Sur ces arguments l'INCA proposait que les médecins informent les patients des avantages, inconvénients et conséquences du dépistage par le dosage du PSA ; ceci mettait alors en doute l'utilité du PSA et la polémique est largement intervenue dans les médias. A contrario, les urologues ont souhaité maintenir un dépistage généralisé du cancer de la prostate par le dosage du PSA arguant que :
- Les études d'impact sur la mortalité sont anciennes et de méthodologie très critiquable.
- Les pays qui n'utilisent pas le PSA ont un taux de maladie avancée, notamment avec des métastases osseuses, 4 à 8 fois plus important que ceux qui ont recours à ce marqueur.
- Les études sur lesquelles se basent l'INCA ne tiennent pas compte (en raison de l'ancienneté des données) :
- De l'utilisation de l'IRM qui permet d'identifier des zones cibles intra prostatiques. L'IRM est dorénavant de plus en plus réalisée avant toute biopsie de prostate et ainsi permet d'éviter un nombre non négligeable de biopsies.
- Du concept récent de surveillance active : chez certains patients dont le diagnostic de cancer de prostate a été posé, il s'agit d'une option qui repose sur des critères bien définis de sélection des patients éligibles et des critères de suivi dans le temps. L'objectif est de surveiller le patient et de ne proposer la mise en œuvre des ressources thérapeutiques que lorsqu'une évolutivité péjorative de la maladie sera constatée. Cette option de prise en charge n'est pas toujours facile à expliquer : il faut à la fois dire au patient qu'il a un cancer et lui dire que ce n'est pas grave… L'impact psychologique est important. Cette surveillance n'est pas adaptée aux patients anxieux. La surveillance porte sur l'examen clinique, le dosage du PSA, l'IRM et la répétition des biopsies.

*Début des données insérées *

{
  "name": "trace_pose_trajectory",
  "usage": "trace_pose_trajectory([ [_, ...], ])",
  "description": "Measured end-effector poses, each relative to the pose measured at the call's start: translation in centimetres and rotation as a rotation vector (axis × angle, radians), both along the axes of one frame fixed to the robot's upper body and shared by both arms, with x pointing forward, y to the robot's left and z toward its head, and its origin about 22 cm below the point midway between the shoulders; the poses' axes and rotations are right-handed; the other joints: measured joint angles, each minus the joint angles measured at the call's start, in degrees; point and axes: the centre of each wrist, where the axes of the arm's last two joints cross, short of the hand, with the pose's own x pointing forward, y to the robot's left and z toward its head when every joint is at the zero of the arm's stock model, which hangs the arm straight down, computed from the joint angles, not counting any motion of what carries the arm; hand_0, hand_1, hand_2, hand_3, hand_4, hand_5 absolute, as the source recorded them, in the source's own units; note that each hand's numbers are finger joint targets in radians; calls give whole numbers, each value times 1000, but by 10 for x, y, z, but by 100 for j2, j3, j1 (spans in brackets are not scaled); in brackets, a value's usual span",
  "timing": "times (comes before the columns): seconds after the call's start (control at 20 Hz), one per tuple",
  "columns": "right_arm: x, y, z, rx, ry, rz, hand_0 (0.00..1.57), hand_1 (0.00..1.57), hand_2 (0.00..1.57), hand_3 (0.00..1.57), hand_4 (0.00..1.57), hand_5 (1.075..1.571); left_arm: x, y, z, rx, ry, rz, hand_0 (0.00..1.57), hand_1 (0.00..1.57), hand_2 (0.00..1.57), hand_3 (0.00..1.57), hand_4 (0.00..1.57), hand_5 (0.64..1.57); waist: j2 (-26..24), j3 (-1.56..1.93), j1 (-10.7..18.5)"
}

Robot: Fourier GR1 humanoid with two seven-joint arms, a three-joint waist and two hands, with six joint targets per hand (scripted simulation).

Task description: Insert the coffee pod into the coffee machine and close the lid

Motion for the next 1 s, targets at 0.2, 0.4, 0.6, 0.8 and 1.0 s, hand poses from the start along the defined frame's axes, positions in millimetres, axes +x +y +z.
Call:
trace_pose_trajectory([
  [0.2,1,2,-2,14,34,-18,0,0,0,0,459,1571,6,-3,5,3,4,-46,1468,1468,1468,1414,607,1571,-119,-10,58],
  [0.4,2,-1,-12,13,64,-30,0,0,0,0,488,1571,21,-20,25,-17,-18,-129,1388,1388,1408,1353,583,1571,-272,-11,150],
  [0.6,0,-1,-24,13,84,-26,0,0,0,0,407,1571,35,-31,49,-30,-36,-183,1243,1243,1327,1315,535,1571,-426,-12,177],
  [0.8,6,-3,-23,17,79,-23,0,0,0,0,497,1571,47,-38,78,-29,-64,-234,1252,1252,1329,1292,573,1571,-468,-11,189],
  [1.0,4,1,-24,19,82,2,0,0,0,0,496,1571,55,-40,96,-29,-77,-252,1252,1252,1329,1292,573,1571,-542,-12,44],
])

Quels sont les critères qui permettent de décider de l'option thérapeutique ?
Il n'y a pas un cancer de la prostate mais des cancers de la prostate... Et tout l'enjeu aujourd'hui est de savoir, grâce à certains moyens d'analyse, si ce cancer est très agressif, moyennement ou peu agressif pour proposer le traitement le plus adapté à la situation. Quatre paramètres sont essentiels pour guider le choix de traitement :
- L'agressivité de la lésion (déterminée par le résultat des biopsies),
- Le volume de la lésion,
- Les caractéristiques de la glande prostatique elle même,
- L'état général du patient.
En fonction de toutes ces données, une réflexion s'engage alors avec le patient. Il faut bien peser les avantages et les inconvénients de chaque traitement et se donner le temps de décider. Sauf exception, on ne se trouve jamais dans une situation d'urgence. On a plusieurs semaines, voire plusieurs mois, pour prendre la meilleure décision qui peut, par ailleurs, être de ne rien faire… dans l'immédiat.
En conclusion, compte tenu de l'ensemble de ces données, l'équipe médicale du CIEM a toujours maintenu la poursuite du dépistage du cancer de la prostate au cours du bilan.
Article relu par le Pr François HAAB.